С такими неутешительными результатами возвращались на улицу Горького два музейщика, когда очутились на площади Пушкина. Выйди из метро на улицу, они увидели толпу людей в сквере напротив памятника поэту. Инзубов заинтересовался и решил пойти туда, послушать, но Татьяна Евгеньевна ухватила его за рукав:
– Не ходите, Евгений Николаевич. Нечего вам там делать. Не видите, сколько милиции вокруг? Да вас и не пустят.
– Татьяна Евгеньевна, – Инзубов посмотрел с улыбкой в большие выразительные глаза коллеги, – ничего со мной не случится. Я всего на несколько минут, послушаю, о чём речь и приду. У меня удостоверение журналиста, с ним меня всюду пускают.
– Ну и что? – не сдавалась Кузьмина, – вы там начнёте спорить, а потом наш музей будут ругать.
– Не буду я говорить, что сам из музея, не переживайте.
– Ох, знаю я вас. Обязательно ввяжетесь. Ну, смотрите.
Они расстались, и Инзубов направился через переход к митингующим. Руководивший оцеплением майор милиции, посмотрев удостоверение Инзубова, нехотя, пропустил к толпе.

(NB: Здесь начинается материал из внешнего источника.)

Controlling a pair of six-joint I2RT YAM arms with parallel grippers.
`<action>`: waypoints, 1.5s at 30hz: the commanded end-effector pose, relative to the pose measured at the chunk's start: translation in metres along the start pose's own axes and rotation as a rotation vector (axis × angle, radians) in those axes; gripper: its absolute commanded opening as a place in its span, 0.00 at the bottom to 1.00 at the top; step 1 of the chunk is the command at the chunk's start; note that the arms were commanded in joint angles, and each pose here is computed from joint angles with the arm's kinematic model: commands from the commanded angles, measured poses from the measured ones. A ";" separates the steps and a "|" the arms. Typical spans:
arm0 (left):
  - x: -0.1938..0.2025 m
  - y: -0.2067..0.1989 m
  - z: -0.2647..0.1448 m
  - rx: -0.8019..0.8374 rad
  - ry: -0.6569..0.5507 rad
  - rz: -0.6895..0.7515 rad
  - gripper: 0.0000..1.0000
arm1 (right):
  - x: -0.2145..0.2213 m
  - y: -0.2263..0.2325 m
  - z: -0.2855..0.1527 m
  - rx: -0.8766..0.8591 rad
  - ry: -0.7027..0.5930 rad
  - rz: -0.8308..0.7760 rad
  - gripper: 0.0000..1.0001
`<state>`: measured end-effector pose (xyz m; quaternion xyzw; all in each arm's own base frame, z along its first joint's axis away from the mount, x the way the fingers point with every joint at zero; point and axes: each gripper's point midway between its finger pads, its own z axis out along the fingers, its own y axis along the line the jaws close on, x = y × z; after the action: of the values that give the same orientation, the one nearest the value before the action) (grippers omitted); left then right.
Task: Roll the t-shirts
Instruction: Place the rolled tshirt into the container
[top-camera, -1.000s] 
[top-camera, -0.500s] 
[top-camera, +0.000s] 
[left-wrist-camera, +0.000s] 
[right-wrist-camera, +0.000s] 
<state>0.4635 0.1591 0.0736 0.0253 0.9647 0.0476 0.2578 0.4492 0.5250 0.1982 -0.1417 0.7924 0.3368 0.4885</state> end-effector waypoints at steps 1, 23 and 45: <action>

На парапете возвышалась над всеми нескладная пухлая фигура Новодворской, кричащая в толпу:
– Мы все законопослушные граждане, мы хотим правового государства, в котором из нас не будут делать балванчиков. Мы против всякого насилия, нам это противно, однако мы не хотим, чтобы нами правили жирные партократы из своих кремлёвских кабинетов. До каких пор мы будем молчать, как бараны в хлеву? Неужели мы лошади, загнанные в стойла, чтобы жевать то, что нам бросят в качестве подачки бюрократы партийной номенклатуры? То, что произошло двадцать лет назад в Чехословакии, когда советские войска душили демократию – это позор нашей нации. Это могли сделать только партократы, которым не место у власти.